Following a series of internal governmental disruptions, River Creek and the City brought this action for declaratory relief.

They sought the following declarations:

  1. An “installment sales contract” described by the interlocal agreement provides “insufficient legal authority for all stated installment payments due under such a contract to be authorized costs of improvements under the PID Act”;
  2.  The bonds were not issued in strict compliance with the PID Act and applicable state law;
  3.  Transportation Code Section 431.006 limits the applicability of the general authority of Chapter 22, Business Organizations Code, because of the express statutory requirement in Section 431.071 that “notes” be submitted to the attorney general or the express statutory statement in Section 431.108 that the operations of a local government corporation are governmental; and
  4.  Government Code Section requires all promissory notes issued by a Chapter 431 corporation or a local government corporation be submitted to the attorney general for examination.

Preston Hollow answered and filed a counterclaim seeking a declaratory judgment that:

  1.  The loan agreement and promissory note are valid and enforceable,
  2.  The bonds did not need to be submitted to the AG for review and approval, and
  3.  The City and River Creek lawfully entered the interlocal agreement.

The Court of Appeals held that:

  1. The loan agreement was valid and enforceable;
  2. The promissory note is valid and enforceable;
  3. The bonds issued by PFA did not need to be submitted to the AG for approval; and
  4. The City and River Creek lawfully entered into the interlocal agreement, including its provisions requiring the City to make payments from its levied assessments to River Creek to secure River Creek’s issuance of indebtedness to finance the improvements.

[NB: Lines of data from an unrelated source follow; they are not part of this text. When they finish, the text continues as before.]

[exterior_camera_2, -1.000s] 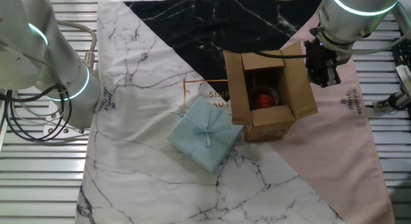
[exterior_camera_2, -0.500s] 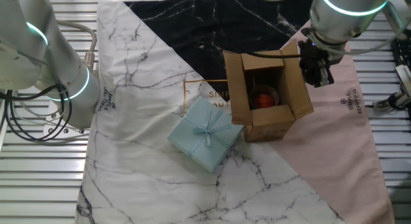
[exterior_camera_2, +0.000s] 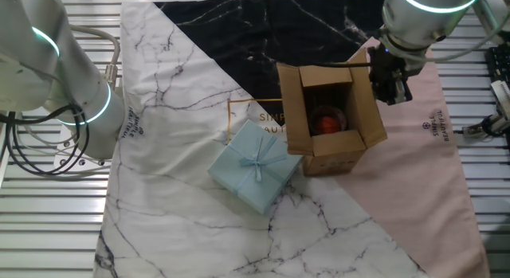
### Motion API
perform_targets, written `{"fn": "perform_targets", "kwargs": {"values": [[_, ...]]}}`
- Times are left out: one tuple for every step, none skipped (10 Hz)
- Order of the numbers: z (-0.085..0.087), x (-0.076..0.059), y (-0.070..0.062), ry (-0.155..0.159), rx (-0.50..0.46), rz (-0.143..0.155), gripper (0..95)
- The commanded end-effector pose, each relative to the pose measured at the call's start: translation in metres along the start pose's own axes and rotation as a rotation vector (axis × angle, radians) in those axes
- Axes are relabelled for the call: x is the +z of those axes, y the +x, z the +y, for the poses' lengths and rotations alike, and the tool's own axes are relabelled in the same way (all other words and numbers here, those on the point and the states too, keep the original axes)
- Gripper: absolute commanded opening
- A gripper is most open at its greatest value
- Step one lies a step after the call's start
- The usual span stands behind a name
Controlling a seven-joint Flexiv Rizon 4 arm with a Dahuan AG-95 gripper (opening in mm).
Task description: Cover the box
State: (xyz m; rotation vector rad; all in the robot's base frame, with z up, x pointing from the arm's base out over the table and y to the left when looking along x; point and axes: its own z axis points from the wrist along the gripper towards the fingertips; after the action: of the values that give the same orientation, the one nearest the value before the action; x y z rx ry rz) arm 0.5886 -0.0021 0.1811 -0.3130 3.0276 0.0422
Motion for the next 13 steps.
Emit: {"fn": "perform_targets", "kwargs": {"values": [[0.002, -0.002, 0.004, 0.0, 0.003, 0.002, 0.0], [0.003, -0.003, 0.007, 0.001, 0.003, 0.001, 0.0], [0.003, -0.003, 0.008, 0.0, 0.005, 0.0, 0.0], [0.004, -0.003, 0.01, 0.001, 0.006, -0.001, 0.0], [0.005, -0.004, 0.013, 0.001, 0.008, -0.002, 0.0], [0.005, -0.004, 0.014, 0.002, 0.005, -0.002, 0.0], [0.004, -0.004, 0.014, 0.001, 0.005, -0.002, 0.0], [0.004, -0.004, 0.014, 0.001, 0.006, -0.001, 0.0], [0.004, -0.004, 0.014, 0.001, 0.006, 0.001, 0.0], [0.004, -0.004, 0.014, 0.001, 0.005, 0.001, 0.0], [0.004, -0.004, 0.014, 0.001, 0.004, 0.001, 0.0], [0.004, -0.004, 0.014, 0.002, 0.003, -0.001, 0.0], [0.004, -0.004, 0.014, 0.002, 0.002, -0.003, 0.0]]}}
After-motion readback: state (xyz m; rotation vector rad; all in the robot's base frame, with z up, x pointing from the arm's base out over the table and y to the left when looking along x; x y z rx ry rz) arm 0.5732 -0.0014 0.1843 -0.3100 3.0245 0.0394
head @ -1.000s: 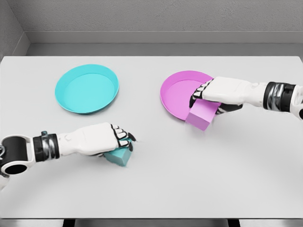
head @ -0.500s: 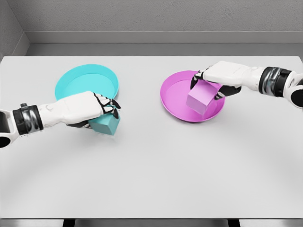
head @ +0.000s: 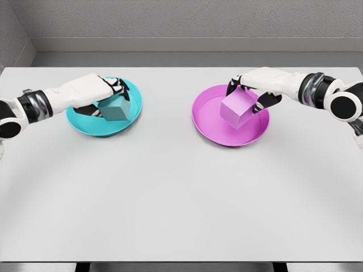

“We conclude that the legislature’s silence on the consequences of failure to obtain AG approval, its failure to expressly condition the validity and enforceability of a Section 431.070 bond or note on AG approval, and its express requirement that a corporation merely “submit” the subject instrument “for examination” (as opposed to, e.g., “obtain AG approval”) are dispositive and support the trial court’s challenged first and second declarations.”

“The ‘indebtedness’ that River Creek issued to PFA via the promissory note and loan agreement—including any ‘costs of issuance,’ such as transaction-financing costs or bond-issuance fees, that River Creek undertook as part of that indebtedness—falls under Section 372.026(f), and River Creek is entitled to recoupment of such costs through the interlocal agreement.”

“We hold that Section 372.026 expressly authorizes the interlocal agreement to require the City to make payments from its assessments to River Creek to secure its costs of issuing debt to PFA and thus that the interlocal agreement is not void as appellants contend.”